Heparin-induced vasodilation in human hand veins.

Abstract

To investigate whether heparin produces vasodilation in human veins and to explore the underlying mechanisms. Eleven healthy volunteers were studied with the dorsal hand vein compliance technique. Dose-response curves to heparin and enoxaparin were generated. Dose-response curves to heparin were also constructed before and after heparin was infused with the nitric oxide synthase inhibitor N(G)-monomethyl-l-arginine (L-NMMA) or combined histamine H1- and H2-receptor blockade. Heparin but not enoxaparin caused significant dose-dependent relaxation with an average apparent maximal response (at an infusion rate of 20 IU/min) of 47% +/- 23%. L-NMMA attenuated heparin-induced relaxation (P < .001).
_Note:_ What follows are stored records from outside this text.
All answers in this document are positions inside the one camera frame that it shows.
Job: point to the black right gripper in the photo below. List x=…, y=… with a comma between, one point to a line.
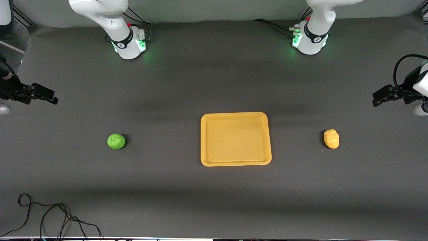
x=9, y=89

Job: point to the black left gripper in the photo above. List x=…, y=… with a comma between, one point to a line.
x=407, y=87

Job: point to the yellow potato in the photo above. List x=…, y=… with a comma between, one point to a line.
x=331, y=139

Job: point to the green apple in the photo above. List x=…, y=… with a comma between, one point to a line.
x=116, y=141

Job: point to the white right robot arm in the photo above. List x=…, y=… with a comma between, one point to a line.
x=113, y=20

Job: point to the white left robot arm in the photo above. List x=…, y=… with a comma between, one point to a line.
x=316, y=23

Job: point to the yellow plastic tray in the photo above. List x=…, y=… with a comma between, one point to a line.
x=235, y=139

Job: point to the thin white rod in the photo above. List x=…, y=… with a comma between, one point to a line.
x=13, y=47

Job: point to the dark grey table mat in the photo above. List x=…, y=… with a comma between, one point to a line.
x=214, y=201

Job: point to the black frame rail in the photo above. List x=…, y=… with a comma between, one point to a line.
x=23, y=16

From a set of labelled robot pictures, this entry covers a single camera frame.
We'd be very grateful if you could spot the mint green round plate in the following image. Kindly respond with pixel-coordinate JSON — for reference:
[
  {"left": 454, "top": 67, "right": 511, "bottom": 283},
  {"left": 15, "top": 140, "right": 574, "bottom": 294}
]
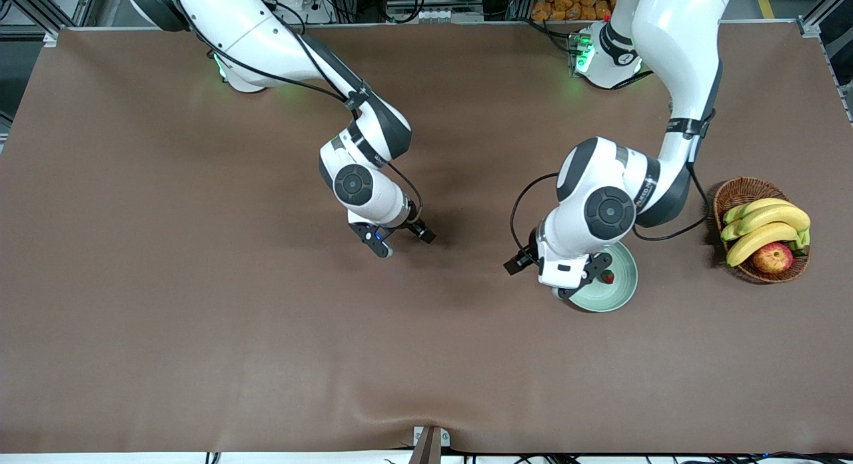
[{"left": 565, "top": 241, "right": 638, "bottom": 313}]

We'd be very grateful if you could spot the brown table mat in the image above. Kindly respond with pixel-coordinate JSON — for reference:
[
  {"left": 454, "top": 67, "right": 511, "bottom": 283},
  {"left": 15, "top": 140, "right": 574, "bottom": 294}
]
[{"left": 0, "top": 21, "right": 853, "bottom": 455}]

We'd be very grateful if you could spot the brown upright pole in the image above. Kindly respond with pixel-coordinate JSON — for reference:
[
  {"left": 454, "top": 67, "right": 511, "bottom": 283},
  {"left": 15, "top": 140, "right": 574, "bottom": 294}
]
[{"left": 407, "top": 427, "right": 443, "bottom": 464}]

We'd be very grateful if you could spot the brown wicker basket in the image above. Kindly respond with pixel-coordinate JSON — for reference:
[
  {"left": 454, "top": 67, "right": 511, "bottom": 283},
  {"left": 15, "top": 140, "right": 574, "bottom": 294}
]
[{"left": 713, "top": 177, "right": 810, "bottom": 284}]

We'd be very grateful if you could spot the red yellow apple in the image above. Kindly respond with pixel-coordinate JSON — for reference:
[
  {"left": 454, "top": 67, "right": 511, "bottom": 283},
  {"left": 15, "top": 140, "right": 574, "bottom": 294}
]
[{"left": 752, "top": 242, "right": 795, "bottom": 275}]

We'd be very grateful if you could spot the white power strip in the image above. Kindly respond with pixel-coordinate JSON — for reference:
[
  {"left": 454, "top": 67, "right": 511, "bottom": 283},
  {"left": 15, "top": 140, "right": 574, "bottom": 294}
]
[{"left": 263, "top": 0, "right": 334, "bottom": 25}]

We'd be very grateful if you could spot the bag of orange bread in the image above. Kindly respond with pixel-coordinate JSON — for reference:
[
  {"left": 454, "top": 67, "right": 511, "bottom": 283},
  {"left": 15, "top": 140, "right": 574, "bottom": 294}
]
[{"left": 531, "top": 0, "right": 617, "bottom": 21}]

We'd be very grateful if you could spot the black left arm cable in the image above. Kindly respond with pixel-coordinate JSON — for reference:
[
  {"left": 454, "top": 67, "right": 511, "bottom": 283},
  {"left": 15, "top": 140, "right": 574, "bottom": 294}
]
[{"left": 510, "top": 71, "right": 717, "bottom": 251}]

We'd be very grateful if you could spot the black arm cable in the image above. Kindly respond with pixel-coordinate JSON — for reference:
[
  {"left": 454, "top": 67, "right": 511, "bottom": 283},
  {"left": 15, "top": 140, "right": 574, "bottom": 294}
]
[
  {"left": 510, "top": 71, "right": 717, "bottom": 251},
  {"left": 173, "top": 0, "right": 424, "bottom": 221}
]

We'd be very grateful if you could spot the metal clamp bracket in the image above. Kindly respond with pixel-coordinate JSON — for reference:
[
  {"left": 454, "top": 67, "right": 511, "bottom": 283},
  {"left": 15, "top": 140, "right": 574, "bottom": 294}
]
[{"left": 413, "top": 425, "right": 451, "bottom": 448}]

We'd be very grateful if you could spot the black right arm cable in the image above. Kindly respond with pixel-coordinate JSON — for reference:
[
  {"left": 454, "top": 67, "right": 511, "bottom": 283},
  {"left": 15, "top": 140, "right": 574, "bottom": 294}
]
[{"left": 173, "top": 0, "right": 424, "bottom": 221}]

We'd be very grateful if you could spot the aluminium frame strut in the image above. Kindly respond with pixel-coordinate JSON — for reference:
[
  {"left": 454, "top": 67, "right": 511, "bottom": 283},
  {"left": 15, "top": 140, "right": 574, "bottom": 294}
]
[
  {"left": 0, "top": 0, "right": 101, "bottom": 48},
  {"left": 798, "top": 0, "right": 853, "bottom": 125}
]

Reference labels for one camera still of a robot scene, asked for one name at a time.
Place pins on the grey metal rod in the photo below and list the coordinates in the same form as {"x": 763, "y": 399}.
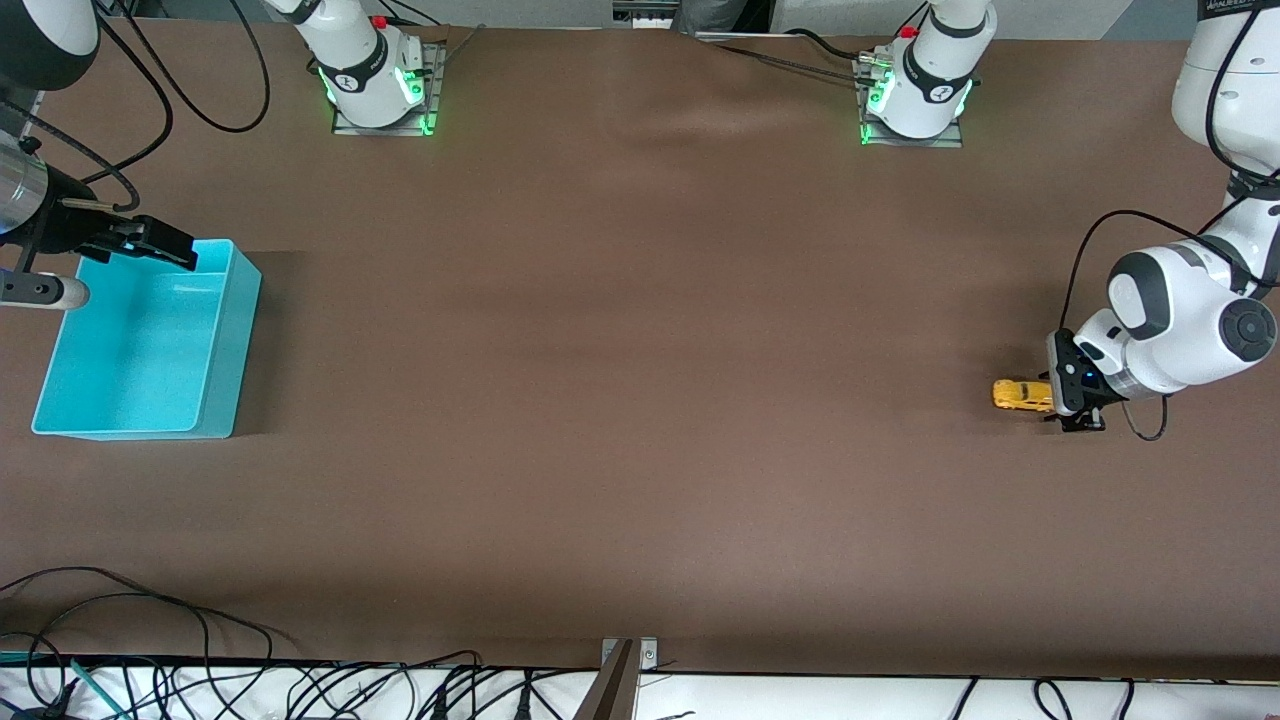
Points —
{"x": 462, "y": 45}

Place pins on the grey aluminium frame rail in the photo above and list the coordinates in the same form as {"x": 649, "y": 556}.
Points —
{"x": 33, "y": 112}

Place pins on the black power plug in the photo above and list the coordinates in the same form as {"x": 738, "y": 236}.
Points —
{"x": 525, "y": 700}

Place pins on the yellow beetle toy car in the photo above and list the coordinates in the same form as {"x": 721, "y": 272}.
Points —
{"x": 1015, "y": 396}

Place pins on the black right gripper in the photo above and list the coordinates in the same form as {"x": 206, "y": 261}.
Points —
{"x": 68, "y": 222}

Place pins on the dark metal pole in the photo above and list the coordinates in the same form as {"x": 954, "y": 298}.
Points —
{"x": 610, "y": 695}

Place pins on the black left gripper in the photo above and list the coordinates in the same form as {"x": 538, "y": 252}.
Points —
{"x": 1094, "y": 400}

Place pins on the silver metal bracket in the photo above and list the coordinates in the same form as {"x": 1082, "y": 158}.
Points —
{"x": 648, "y": 655}

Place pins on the grey metal arm base plate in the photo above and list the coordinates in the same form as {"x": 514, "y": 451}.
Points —
{"x": 437, "y": 80}
{"x": 920, "y": 143}

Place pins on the cyan plastic bin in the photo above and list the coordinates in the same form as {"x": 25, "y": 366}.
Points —
{"x": 140, "y": 340}

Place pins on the grey metal strip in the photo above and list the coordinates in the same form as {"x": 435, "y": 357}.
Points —
{"x": 740, "y": 37}

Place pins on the person in grey trousers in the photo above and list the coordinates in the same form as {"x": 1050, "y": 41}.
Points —
{"x": 725, "y": 12}
The combination of H1-and H2-receptor antagonists attenuated heparin-induced relaxation to a lesser extent (P < .05). Heparin-induced relaxation decreased by 52%, 73%, and 35% in the presence of L-NMMA, indomethacin (INN, indometacin) plus L-NMMA, and combined H1- and H2-receptor blockade, respectively. Heparin is an endothelium-dependent venodilator in humans. The mechanism of heparin-induced relaxation involves an increased availability of nitric oxide, possibly partially related to local release of histamine.